A voir ces populations à l’œuvre, en autosuffisance, on les prend tout de suite pour des San-Marino de Kabylie (San Marino étant la plus vieille république du monde et elle se trouve en Italie). L’événement est pour la majeure partie des visiteurs un moment et un moyen de ressourcement. Pour certains, ce sont les retrouvailles d’où un tourisme social et pour une autre catégorie c’est le moment propice de trouver femme à son fils ou mari à sa fille sans omettre toujours de citer ces venues qui profitent de tous les rassemblements pour initier un business mais ils sont rares en ces lieux.

Sécurité, respect et altruisme

Les visiteurs ne ménagent aucun effort pour faire preuve de générosité envers ceux qui ont veillé et envers la sainteté des lieux en faisant des offrandes.
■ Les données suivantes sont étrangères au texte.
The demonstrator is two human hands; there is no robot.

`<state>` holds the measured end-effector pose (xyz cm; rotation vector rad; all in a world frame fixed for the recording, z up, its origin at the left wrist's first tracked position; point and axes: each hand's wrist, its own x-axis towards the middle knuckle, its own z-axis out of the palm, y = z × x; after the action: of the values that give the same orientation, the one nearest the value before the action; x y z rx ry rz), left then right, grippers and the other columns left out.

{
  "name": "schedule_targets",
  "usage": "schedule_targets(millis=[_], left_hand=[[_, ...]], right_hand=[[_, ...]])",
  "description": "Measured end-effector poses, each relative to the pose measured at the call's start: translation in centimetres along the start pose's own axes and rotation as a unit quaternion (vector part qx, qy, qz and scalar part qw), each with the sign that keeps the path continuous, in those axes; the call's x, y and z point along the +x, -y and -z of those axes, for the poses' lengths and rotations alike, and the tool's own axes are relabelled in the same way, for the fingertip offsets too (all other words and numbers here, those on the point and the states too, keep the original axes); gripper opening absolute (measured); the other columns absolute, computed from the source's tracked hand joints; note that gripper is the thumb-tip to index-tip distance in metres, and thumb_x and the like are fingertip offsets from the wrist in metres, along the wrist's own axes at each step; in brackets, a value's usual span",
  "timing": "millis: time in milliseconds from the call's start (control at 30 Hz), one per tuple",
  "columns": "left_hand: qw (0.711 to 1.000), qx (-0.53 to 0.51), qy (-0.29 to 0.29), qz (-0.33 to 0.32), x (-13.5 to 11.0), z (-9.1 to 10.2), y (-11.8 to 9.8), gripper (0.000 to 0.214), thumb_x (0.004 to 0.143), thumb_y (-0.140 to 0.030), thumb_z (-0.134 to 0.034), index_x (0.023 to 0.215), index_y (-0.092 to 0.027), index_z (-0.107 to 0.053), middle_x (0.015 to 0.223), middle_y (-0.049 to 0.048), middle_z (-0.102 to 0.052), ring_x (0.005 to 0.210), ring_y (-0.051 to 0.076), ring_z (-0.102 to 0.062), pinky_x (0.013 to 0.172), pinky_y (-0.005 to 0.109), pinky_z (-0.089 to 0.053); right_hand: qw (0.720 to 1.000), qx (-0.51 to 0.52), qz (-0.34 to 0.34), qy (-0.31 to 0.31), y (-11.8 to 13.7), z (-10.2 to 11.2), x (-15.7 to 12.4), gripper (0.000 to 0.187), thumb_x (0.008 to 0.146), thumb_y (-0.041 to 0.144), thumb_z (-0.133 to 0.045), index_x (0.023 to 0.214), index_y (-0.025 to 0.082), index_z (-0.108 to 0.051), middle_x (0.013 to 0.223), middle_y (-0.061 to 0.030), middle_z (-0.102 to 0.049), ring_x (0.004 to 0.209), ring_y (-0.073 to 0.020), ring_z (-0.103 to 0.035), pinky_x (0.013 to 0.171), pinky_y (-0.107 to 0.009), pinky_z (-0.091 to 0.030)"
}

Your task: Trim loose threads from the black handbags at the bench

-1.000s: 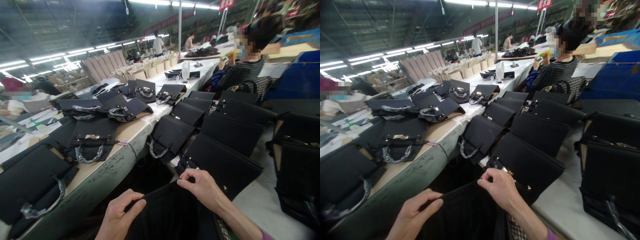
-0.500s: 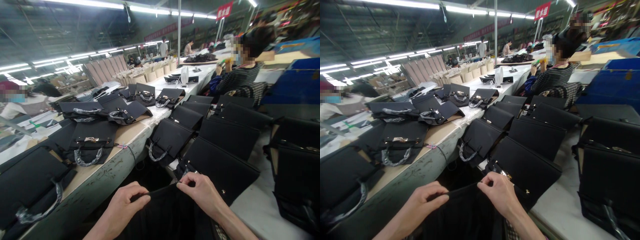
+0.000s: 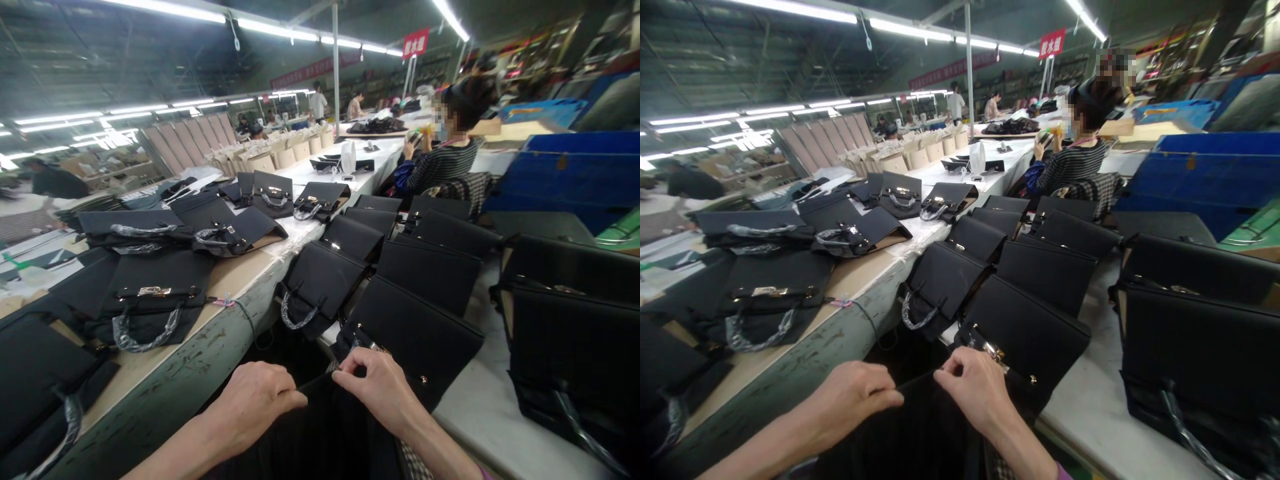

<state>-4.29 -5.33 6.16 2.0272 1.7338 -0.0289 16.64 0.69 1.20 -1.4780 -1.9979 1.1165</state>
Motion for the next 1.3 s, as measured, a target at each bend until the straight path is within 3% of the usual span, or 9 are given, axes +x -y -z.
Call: schedule_targets(millis=[167,300,400,600,767,867,1033,1167,1300], left_hand=[[0.993,-0.086,0.048,-0.069,3.4,-0.7,-0.8,0.029,0.089,-0.034,-0.056,0.066,-0.017,-0.064,0.064,-0.0035,-0.059,0.062,0.012,-0.053,0.057,0.024,-0.027],[0.985,-0.154,0.065,-0.038,4.3,-1.4,-0.4,0.039,0.088,-0.042,-0.056,0.060,-0.016,-0.058,0.056,-0.0066,-0.042,0.055,0.008,-0.040,0.051,0.022,-0.024],[0.988,-0.138,0.060,-0.022,2.7,-1.1,0.6,0.042,0.088,-0.046,-0.057,0.058,-0.015,-0.057,0.056,-0.0070,-0.042,0.056,0.008,-0.041,0.052,0.022,-0.024],[0.988,-0.150,0.026,-0.010,-3.0,-0.5,3.7,0.043,0.095,-0.041,-0.050,0.061,-0.016,-0.058,0.071,-0.0042,-0.052,0.069,0.010,-0.053,0.064,0.021,-0.034],[0.967,-0.231,0.007,0.110,-5.9,-1.7,5.2,0.042,0.090,-0.048,-0.053,0.063,-0.016,-0.059,0.073,-0.0025,-0.052,0.061,0.011,-0.052,0.054,0.021,-0.037],[0.975,-0.172,-0.004,0.138,-6.1,-1.4,5.1,0.041,0.087,-0.046,-0.056,0.059,-0.016,-0.056,0.068,-0.0023,-0.054,0.056,0.011,-0.052,0.053,0.022,-0.035],[0.995,0.061,0.003,0.076,-3.6,0.7,2.9,0.034,0.090,-0.040,-0.053,0.068,-0.020,-0.068,0.074,0.0016,-0.064,0.068,0.017,-0.060,0.061,0.026,-0.033],[0.995,-0.100,0.004,-0.005,1.4,0.2,0.1,0.017,0.080,-0.036,-0.066,0.089,-0.023,-0.070,0.080,-0.0015,-0.066,0.073,0.017,-0.060,0.061,0.024,-0.035],[0.962,-0.267,0.062,-0.008,5.3,-1.5,-0.9,0.016,0.069,-0.027,-0.072,0.079,-0.016,-0.069,0.071,-0.0025,-0.065,0.068,0.015,-0.056,0.058,0.022,-0.036]], right_hand=[[1.000,-0.013,0.015,0.003,0.4,-0.1,-0.3,0.012,0.073,0.025,-0.068,0.062,0.022,-0.068,0.073,0.0031,-0.073,0.072,-0.0171,-0.066,0.063,-0.026,-0.039],[1.000,-0.003,0.017,0.007,0.2,0.1,-0.5,0.013,0.075,0.027,-0.069,0.063,0.022,-0.068,0.074,0.0033,-0.073,0.073,-0.0169,-0.066,0.065,-0.025,-0.040],[1.000,-0.010,0.026,0.009,-0.1,0.1,-0.4,0.014,0.075,0.028,-0.069,0.063,0.023,-0.067,0.077,0.0034,-0.073,0.077,-0.0177,-0.066,0.068,-0.026,-0.041],[0.999,0.017,0.031,0.031,-0.5,0.4,0.0,0.014,0.076,0.029,-0.069,0.063,0.023,-0.068,0.074,0.0045,-0.073,0.074,-0.0166,-0.066,0.068,-0.026,-0.041],[0.998,0.018,0.048,0.035,0.1,0.3,-0.4,0.016,0.076,0.027,-0.069,0.061,0.022,-0.066,0.075,0.0042,-0.073,0.074,-0.0164,-0.066,0.069,-0.026,-0.042],[0.998,0.013,0.054,0.028,0.4,-0.1,-0.4,0.016,0.076,0.026,-0.068,0.061,0.022,-0.066,0.076,0.0028,-0.073,0.074,-0.0169,-0.066,0.071,-0.027,-0.043],[0.999,0.005,0.039,0.009,0.6,-0.7,-0.3,0.014,0.075,0.025,-0.068,0.062,0.022,-0.068,0.073,0.0018,-0.073,0.071,-0.0169,-0.066,0.067,-0.026,-0.042],[0.999,-0.008,0.048,0.010,0.7,-0.9,-0.3,0.012,0.075,0.024,-0.069,0.062,0.021,-0.068,0.073,0.0021,-0.073,0.070,-0.0163,-0.065,0.065,-0.025,-0.041],[0.999,-0.002,0.042,0.028,0.3,0.3,-0.2,0.010,0.075,0.022,-0.070,0.065,0.020,-0.068,0.071,0.0023,-0.071,0.069,-0.0155,-0.065,0.062,-0.024,-0.041]])
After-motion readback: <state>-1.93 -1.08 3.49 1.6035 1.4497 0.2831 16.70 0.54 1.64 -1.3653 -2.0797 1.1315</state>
La sécurité et le respect sont toujours de mise ainsi que l’altruisme. Les gens se conduisent de manière exemplaire, les organisateurs aussi.

Des indiscrétions nous ont appris que même certaines hautes personnalités qui nous gouvernent viennent implorer le mausolée d’une manière anonyme et discrète surtout après une décadence ou une chute vertigineuse subie dans le serail. Toute croyance mise à part, il ne serait pas faux de dire que c’est un excellent exemple de tourisme populaire estival, de montagne, social ou avec une autre appellation qui pourrait y convenir.

De jour comme de nuit surtout tout est beau en ces trois assensi surtout lorsque le climat s’y met. Tout est à revoir. A la fin de chaque édition, les sages comblent leurs hôtes de bénédictions dans le sens de : «Izor Inor—Yenwa Yabwi» (il a visité, il est illuminé, il a cru et il en a pris) c’est une «douaa»parmi tant d’autres car le rendez-vous en est donné pour 2011 avant la tenue de la troisième version.